- WHAT YOU WILL DO
Look through the data below for the line with "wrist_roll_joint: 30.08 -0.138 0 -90" and the line with "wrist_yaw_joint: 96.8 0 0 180", then output those two and all lines in between, exactly as written.

- DATA EXTRACT
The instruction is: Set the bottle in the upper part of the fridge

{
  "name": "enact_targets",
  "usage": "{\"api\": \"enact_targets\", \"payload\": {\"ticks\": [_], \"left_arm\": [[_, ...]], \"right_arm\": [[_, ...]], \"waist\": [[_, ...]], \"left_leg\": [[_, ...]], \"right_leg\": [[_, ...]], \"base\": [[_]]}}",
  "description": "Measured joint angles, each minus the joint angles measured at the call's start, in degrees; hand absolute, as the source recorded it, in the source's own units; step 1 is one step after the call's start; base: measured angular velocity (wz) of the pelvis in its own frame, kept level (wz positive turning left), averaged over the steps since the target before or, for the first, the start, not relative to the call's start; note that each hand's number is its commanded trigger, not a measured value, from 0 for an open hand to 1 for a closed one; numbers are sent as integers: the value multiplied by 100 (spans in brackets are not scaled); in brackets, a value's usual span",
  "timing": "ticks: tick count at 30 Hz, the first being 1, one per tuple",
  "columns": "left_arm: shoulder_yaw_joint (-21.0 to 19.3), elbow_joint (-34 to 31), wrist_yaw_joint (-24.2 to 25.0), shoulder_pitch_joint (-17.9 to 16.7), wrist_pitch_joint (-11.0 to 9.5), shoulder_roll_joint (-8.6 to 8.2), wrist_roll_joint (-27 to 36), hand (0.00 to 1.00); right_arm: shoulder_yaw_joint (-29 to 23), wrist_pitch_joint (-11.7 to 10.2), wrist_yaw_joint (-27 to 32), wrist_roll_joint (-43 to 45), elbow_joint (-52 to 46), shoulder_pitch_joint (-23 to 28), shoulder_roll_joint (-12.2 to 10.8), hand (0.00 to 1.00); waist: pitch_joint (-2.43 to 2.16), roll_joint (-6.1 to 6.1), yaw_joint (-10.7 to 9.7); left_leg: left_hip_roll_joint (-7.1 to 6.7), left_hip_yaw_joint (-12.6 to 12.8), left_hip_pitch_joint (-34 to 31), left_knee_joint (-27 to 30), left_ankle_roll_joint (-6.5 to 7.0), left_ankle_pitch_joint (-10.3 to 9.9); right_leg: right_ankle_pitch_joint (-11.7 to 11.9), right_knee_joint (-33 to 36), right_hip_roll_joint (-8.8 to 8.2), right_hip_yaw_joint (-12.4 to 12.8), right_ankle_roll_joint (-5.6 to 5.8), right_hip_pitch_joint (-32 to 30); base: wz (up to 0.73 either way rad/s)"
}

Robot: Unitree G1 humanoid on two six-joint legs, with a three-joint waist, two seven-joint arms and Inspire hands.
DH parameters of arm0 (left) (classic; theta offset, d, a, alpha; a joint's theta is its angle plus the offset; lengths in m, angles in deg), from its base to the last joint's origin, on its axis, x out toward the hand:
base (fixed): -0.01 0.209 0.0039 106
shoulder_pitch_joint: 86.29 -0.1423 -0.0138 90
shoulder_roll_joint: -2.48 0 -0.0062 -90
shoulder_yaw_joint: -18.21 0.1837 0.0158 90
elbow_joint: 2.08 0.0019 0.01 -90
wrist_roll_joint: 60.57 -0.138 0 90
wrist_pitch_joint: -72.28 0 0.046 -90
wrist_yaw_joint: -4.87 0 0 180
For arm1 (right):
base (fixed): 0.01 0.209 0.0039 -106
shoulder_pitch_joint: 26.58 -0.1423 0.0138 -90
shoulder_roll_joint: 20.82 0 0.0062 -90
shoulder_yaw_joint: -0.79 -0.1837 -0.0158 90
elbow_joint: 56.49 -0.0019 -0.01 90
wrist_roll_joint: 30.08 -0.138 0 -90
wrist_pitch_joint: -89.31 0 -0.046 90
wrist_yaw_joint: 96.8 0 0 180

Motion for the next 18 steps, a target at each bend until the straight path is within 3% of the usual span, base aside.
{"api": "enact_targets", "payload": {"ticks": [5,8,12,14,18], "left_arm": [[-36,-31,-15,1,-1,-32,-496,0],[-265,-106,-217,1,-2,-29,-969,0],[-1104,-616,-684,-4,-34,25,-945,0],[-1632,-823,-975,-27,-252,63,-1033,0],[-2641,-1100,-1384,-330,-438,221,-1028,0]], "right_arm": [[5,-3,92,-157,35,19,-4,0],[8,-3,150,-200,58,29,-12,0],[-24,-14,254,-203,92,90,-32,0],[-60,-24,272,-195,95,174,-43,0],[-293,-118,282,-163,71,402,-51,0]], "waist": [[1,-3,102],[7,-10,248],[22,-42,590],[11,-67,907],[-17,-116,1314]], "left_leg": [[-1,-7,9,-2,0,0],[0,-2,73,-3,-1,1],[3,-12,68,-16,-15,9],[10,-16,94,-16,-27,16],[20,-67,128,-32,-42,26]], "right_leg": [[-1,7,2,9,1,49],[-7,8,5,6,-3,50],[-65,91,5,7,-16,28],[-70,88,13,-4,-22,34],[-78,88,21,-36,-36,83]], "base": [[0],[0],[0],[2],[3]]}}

- THE COMPLETED TASK
wrist_roll_joint: 30.08 -0.138 0 -90
wrist_pitch_joint: -89.31 0 -0.046 90
wrist_yaw_joint: 96.8 0 0 180

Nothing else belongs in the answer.